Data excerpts
--
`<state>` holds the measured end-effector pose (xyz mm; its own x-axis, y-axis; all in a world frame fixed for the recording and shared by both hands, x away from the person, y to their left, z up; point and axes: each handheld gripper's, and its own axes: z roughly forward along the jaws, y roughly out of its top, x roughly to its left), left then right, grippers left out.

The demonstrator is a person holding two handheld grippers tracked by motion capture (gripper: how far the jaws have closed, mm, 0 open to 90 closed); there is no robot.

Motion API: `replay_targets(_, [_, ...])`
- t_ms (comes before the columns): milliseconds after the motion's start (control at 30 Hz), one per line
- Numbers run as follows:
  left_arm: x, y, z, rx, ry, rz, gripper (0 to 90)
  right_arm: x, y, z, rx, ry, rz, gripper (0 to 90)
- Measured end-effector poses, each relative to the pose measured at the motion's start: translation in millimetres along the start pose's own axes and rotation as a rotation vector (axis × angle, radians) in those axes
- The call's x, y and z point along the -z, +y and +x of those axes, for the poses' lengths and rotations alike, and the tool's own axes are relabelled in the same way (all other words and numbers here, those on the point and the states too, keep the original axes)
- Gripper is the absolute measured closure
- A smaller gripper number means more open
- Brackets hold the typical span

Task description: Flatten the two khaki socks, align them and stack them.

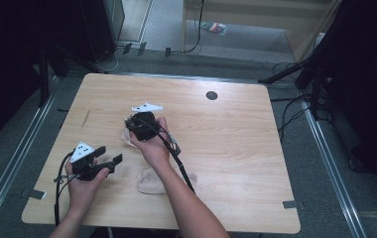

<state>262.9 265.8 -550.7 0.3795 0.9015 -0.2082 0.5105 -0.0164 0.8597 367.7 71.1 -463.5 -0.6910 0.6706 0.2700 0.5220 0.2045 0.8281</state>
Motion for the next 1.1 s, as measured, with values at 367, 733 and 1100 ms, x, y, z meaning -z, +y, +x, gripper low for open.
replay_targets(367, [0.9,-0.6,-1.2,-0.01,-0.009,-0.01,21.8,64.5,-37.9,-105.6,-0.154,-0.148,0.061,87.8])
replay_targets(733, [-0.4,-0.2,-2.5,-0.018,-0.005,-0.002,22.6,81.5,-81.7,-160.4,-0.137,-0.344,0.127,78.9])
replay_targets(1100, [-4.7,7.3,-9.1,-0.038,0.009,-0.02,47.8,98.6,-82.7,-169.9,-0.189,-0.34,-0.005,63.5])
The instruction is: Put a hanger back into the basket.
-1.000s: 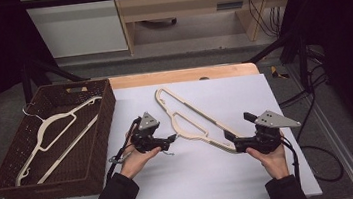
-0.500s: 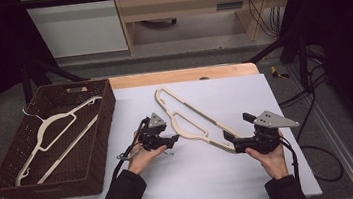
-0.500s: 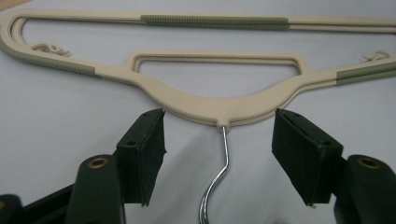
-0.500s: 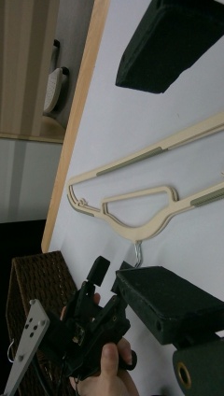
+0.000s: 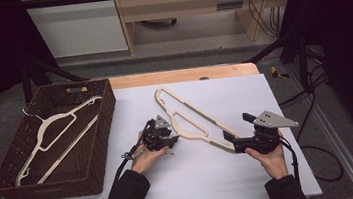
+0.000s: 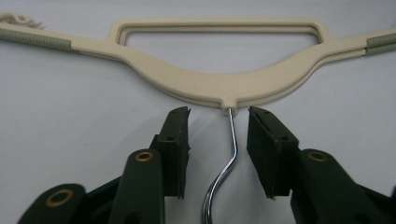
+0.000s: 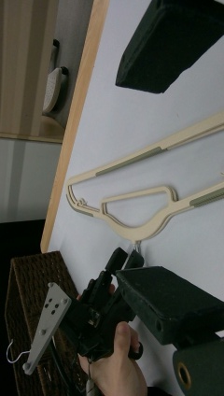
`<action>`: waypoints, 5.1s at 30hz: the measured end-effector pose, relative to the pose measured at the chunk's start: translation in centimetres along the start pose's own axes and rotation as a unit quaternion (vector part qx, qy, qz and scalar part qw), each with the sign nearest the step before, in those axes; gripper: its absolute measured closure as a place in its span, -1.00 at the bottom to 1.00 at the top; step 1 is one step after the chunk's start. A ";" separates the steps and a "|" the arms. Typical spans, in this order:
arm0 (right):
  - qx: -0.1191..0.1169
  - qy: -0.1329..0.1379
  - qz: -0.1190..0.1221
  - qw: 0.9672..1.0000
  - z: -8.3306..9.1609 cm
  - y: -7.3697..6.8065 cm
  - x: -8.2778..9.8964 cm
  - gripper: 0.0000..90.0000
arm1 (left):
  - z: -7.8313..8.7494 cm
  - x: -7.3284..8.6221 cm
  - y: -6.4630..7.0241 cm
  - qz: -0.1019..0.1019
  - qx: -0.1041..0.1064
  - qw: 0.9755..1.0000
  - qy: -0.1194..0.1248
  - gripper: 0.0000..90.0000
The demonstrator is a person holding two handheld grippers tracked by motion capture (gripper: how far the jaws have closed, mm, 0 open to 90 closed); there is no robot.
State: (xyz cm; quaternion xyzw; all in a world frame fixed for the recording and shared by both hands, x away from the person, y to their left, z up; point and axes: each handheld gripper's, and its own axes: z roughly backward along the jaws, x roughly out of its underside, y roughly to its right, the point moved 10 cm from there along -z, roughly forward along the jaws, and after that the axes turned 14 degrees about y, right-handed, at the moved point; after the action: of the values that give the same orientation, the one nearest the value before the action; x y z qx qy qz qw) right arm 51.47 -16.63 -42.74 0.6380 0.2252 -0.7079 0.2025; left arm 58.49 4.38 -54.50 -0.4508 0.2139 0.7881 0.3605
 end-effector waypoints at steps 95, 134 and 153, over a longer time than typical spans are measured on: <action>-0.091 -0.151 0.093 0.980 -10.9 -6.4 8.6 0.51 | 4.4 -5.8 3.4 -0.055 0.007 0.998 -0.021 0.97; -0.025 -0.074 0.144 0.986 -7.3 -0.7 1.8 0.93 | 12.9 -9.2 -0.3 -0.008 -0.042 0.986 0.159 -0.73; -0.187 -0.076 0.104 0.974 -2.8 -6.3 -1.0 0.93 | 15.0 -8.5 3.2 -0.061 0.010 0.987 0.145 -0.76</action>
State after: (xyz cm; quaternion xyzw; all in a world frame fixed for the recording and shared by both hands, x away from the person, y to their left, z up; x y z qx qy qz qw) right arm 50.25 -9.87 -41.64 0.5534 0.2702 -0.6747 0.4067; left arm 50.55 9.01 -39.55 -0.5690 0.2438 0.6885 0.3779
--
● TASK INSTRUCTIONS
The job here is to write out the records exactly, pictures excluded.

● ANSWER FOR THE TASK
`<state>` holds the measured end-effector pose (xyz mm; its own x-axis, y-axis; all in a world frame fixed for the recording and shared by both hands, x away from the person, y to their left, z up; point and axes: each handheld gripper's, and its own axes: z roughly forward along the jaws, y roughly out of its top, x roughly to its left), left then right, grippers left out.

The demonstrator is a person holding two handheld grippers tracked by motion capture (gripper: how far the jaws have closed, mm, 0 open to 90 closed); there is no robot.

Motion API: `replay_targets(_, [_, ...])`
- t_ms (comes before the columns): milliseconds after the motion's start (control at 30 Hz), one per line
- Numbers run as follows:
  left_arm: x, y, z, rx, ry, rz, gripper (0 to 90)
  right_arm: x, y, z, rx, ry, rz, gripper (0 to 90)
- Measured end-effector poses, each relative to the pose measured at the motion's start: translation in millimetres along the start pose's own axes and rotation as a rotation vector (axis × angle, radians) in those axes
- The call's x, y and z point along the -z, +y and +x of those axes, for the poses' lengths and rotations alike, and the tool's own axes are relabelled in the same way (all other words and numbers here, those on the point and the states too, keep the original axes)
- Gripper is the absolute measured closure
- A smaller gripper number means more open
- Brackets hold the typical span

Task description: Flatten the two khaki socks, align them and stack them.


<state>262.9 265.8 -550.7 0.3795 0.9015 -0.2082 0.5105 -0.0164 0.8597 367.7 71.1 -463.5 -0.6910 0.6706 0.2700 0.5220 0.2045 0.8281</state>
Motion for the next 1.1 s, as measured, with values at 367, 733 and 1100 ms, x, y, z meaning -z, +y, +x, gripper low for open.
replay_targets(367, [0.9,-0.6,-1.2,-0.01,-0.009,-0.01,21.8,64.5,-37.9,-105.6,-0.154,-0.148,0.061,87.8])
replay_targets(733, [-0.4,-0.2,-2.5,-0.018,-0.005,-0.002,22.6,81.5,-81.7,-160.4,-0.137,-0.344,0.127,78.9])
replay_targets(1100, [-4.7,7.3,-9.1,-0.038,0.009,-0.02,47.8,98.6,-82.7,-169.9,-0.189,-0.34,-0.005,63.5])
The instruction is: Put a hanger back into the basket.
-1.000s: 
-0.500s: 
-0.500s: 
-0.500s: 
+0.000s: 
+0.000s: 
+0.000s: 
`<action>`: waypoints, 5.1s at 30hz: the measured end-effector pose, relative to the pose measured at the chunk's start: translation in centimetres along the start pose's own axes and rotation as a unit quaternion (vector part qx, qy, qz and scalar part qw), each with the sign nearest the step before, in those axes; gripper: its absolute measured closure as a place in its span, -1.00 at the bottom to 1.00 at the top; step 1 is one step after the chunk's start. A ";" separates the steps and a "|" the arms. Typical spans, in this order:
arm0 (right):
  - qx: -0.1191..0.1169
  - qy: -0.1329..0.1379
  - qz: -0.1190..0.1221
  - qw: 0.9672..1.0000
  - z: -8.3306..9.1609 cm
  - y: -7.3697..6.8065 cm
  - x: -8.2778..9.8964 cm
  - gripper: 0.0000..90.0000
arm1 (left):
  - z: -7.8313..8.7494 cm
  - x: -7.3284..8.6221 cm
  - y: -6.4630..7.0241 cm
  - qz: -0.1019..0.1019
  - qx: -0.1041..0.1064
  - qw: 0.9755..1.0000
  - qy: -0.1194..0.1248
  - gripper: 0.0000..90.0000
The demonstrator is a person holding two handheld grippers tracked by motion capture (gripper: how far the jaws have closed, mm, 0 open to 90 closed); there is no robot.
State: (xyz cm; quaternion xyzw; all in a world frame fixed for the recording and shared by both hands, x away from the person, y to their left, z up; point and axes: each handheld gripper's, and its own axes: z roughly backward along the jaws, x roughly out of its underside, y roughly to its right, the point moved 10 cm from there along -z, roughly forward along the jaws, and after that the axes turned 14 degrees about y, right-handed, at the moved point; after the action: of the values that give the same orientation, the one nearest the value before the action; x y z qx qy qz qw) right arm 51.47 -16.63 -42.74 0.6380 0.2252 -0.7079 0.2025; left arm 58.49 4.38 -54.50 -0.4508 0.2139 0.7881 0.3605
 end-effector waypoints at steps 95, 134 and 153, over a longer time than typical spans are measured on: <action>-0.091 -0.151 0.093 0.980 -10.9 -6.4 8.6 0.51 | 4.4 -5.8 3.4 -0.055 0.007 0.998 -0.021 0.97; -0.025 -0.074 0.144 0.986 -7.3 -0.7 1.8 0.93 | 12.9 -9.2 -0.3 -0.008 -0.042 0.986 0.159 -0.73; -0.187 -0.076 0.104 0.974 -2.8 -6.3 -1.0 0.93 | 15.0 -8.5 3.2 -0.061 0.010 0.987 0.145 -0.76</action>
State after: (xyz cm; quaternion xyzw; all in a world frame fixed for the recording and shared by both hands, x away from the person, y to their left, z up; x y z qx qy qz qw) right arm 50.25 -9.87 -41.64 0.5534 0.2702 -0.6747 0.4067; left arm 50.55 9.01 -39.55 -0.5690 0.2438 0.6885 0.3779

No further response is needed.